‘The data hasn’t gone away’: How Facebook opened Pandora’s box of user data and has struggled to shut it
Years ago, Facebook made it possible for companies like Cambridge Analytica to access information like users’ full names, birthdays, religious affiliations, political views and work histories, whether a Facebook user had directly consented to share it with an outside company or not.
It’s unclear how many of those categories are included in Cambridge Analytica’s ill-gotten trove of Facebook user data on more than 50 million people. Facebook did not respond to a request for comment before press time.

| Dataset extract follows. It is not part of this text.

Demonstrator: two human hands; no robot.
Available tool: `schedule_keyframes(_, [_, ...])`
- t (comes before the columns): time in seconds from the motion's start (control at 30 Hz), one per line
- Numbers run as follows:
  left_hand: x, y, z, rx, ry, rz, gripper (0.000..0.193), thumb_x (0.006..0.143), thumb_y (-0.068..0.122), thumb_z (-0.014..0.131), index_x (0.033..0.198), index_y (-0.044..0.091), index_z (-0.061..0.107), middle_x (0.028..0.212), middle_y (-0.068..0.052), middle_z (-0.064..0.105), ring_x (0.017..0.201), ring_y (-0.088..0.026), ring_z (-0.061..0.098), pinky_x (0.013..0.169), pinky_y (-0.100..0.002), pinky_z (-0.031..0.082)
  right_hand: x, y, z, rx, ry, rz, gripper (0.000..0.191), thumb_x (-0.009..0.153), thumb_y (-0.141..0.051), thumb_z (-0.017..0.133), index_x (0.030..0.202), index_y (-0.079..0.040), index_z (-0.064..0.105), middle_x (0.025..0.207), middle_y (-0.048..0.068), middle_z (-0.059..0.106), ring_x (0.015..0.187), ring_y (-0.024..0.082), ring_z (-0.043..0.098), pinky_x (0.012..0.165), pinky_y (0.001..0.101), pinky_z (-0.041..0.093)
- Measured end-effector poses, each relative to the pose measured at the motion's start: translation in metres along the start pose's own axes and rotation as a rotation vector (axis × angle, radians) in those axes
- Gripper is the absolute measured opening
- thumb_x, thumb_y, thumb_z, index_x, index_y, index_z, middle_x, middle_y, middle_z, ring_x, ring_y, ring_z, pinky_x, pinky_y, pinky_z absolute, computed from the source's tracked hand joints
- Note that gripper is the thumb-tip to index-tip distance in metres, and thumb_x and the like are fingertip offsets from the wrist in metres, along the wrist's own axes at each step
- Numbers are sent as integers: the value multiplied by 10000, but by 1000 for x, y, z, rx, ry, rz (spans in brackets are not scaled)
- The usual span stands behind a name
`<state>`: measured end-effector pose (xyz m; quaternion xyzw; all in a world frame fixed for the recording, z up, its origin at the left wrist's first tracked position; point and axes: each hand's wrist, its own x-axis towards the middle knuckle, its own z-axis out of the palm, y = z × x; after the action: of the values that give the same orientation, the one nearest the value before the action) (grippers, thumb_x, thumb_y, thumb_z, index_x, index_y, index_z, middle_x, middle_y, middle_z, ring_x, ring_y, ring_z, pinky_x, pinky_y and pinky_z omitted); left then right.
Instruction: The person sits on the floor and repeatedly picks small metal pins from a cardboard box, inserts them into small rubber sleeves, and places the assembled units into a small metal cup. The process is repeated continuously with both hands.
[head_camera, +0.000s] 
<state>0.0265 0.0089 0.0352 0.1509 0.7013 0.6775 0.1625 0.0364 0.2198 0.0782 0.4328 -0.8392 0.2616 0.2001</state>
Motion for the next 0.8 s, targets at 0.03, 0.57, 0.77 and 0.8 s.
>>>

But based on documents detailing the tools Facebook provided to developers that were used to collect the data that Cambridge Analytica received, it’s clear how easy it would have been for a company to collect such personal information through Facebook. And even as Facebook looked to lock down outside access to users’ information, the data it had previously made available likely still exists and has become even more valuable.
“There are people still sitting on most of this data,” said Jonathan Albright, research director at the Tow Center for Digital Journalism. “The data hasn’t gone away.”
How apps gained access to Facebook’s user data
In April 2010, Facebook CEO Mark Zuckerberg unveiled Facebook’s Graph API, a tool for developers to receive data from Facebook to incorporate into their own apps and sites. For example, Pandora could ask people to sign in using their Facebook accounts in order to receive music recommendations based on their friends’ musical interests. But in opening up its user data to the likes of Pandora, Facebook was opening a Pandora’s box of people’s personally identifiable information.
For roughly five years, anyone with a little coding know-how could operate an app or site to collect data from people’s Facebook profiles and their friends’ profiles. So long as a person signed in to the app or site with their Facebook account, that app or site would receive personal information by default, including that person’s full name and gender, plus the full name and gender of each of their Facebook friends. The app or site could also ask for information like the person’s email address and relationship details as well as their friends’ birthdays and political views. Only if a person agreed to provide access to that information would they be able to log in and use the app or site.
This is akin to someone showing their driver’s license to get into a bar and that bar receiving a list of names and genders for every one of that person’s friends. The bar could ask for more information, like when each friend was born, where they work, their political views and their hometown. A person could decline to share that information, but then they wouldn’t be allowed in the bar.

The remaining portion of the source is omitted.